- AVAILABLE RECORDS:
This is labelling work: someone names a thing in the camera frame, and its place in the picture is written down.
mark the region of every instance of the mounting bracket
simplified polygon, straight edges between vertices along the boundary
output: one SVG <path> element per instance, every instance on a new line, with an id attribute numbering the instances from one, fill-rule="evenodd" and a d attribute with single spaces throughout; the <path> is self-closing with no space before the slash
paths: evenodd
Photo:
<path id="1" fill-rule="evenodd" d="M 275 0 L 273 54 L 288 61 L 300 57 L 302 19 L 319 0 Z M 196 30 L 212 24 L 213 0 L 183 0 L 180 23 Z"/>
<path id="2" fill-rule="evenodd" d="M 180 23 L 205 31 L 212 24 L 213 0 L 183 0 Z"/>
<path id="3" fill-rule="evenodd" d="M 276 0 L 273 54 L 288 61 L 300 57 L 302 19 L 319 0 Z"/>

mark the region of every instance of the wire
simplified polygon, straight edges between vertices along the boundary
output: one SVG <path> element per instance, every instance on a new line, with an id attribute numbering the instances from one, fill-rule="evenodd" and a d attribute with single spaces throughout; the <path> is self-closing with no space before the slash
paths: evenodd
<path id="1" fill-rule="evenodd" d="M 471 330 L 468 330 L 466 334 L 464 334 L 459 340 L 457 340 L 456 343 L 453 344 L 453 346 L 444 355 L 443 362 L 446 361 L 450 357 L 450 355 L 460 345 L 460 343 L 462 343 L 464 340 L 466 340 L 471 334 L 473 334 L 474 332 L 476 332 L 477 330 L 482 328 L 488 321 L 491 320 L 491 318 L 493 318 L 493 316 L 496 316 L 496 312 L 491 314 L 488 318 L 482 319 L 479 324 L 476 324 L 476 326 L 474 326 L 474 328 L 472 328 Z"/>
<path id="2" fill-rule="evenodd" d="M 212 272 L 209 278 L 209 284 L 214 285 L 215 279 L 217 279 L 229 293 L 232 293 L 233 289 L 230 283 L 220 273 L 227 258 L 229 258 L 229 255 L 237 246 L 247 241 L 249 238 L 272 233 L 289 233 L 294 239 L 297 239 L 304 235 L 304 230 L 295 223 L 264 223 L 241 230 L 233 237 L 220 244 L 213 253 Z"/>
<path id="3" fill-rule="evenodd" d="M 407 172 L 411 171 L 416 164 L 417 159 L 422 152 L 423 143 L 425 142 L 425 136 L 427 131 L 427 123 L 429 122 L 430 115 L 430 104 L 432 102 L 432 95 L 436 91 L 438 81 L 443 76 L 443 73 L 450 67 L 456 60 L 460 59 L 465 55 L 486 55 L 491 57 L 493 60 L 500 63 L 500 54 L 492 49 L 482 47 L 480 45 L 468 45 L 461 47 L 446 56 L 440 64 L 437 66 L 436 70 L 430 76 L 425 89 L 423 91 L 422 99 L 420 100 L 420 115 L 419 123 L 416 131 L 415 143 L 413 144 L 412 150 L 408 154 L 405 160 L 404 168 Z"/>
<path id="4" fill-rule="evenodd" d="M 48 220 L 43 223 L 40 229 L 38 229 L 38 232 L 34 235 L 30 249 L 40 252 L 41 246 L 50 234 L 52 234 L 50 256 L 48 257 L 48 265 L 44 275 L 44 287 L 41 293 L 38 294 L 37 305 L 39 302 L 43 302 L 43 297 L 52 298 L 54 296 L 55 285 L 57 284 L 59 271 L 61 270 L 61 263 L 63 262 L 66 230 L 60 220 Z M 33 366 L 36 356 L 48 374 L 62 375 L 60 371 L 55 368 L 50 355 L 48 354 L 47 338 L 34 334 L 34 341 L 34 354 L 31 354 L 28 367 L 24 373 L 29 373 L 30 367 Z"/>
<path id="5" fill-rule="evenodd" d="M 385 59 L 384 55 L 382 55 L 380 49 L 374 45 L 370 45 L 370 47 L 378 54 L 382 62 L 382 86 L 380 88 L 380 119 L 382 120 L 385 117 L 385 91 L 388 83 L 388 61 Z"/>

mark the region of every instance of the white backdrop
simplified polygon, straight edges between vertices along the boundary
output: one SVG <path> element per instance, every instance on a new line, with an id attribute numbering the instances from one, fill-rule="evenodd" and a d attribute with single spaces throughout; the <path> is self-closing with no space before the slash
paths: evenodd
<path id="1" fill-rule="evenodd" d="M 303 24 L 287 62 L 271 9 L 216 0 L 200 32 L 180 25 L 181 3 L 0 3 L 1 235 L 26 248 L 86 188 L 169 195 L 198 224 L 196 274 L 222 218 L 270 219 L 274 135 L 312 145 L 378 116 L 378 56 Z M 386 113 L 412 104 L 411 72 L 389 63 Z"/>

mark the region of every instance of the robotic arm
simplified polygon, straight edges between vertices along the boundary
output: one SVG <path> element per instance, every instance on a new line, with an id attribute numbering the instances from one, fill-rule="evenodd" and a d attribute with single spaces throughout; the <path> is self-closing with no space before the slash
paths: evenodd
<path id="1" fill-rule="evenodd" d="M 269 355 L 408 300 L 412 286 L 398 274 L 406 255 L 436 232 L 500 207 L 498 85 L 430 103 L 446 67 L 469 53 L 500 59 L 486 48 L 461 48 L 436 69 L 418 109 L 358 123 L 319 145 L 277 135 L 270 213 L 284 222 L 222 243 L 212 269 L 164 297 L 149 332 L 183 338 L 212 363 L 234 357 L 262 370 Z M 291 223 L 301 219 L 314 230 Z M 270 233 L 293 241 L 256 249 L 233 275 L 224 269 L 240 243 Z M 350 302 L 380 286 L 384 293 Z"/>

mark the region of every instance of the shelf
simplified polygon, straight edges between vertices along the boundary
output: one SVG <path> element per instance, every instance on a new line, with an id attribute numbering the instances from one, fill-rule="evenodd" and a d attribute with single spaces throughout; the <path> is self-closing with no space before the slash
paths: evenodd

- EXERCISE DESCRIPTION: What is needed is each line of the entries that contains the word "mark".

- WRITTEN RESPONSE:
mark the region of every instance of the mounting bracket
mark the region of every instance of the wire
mark the region of every instance of the white backdrop
mark the region of every instance of the robotic arm
mark the region of every instance of the shelf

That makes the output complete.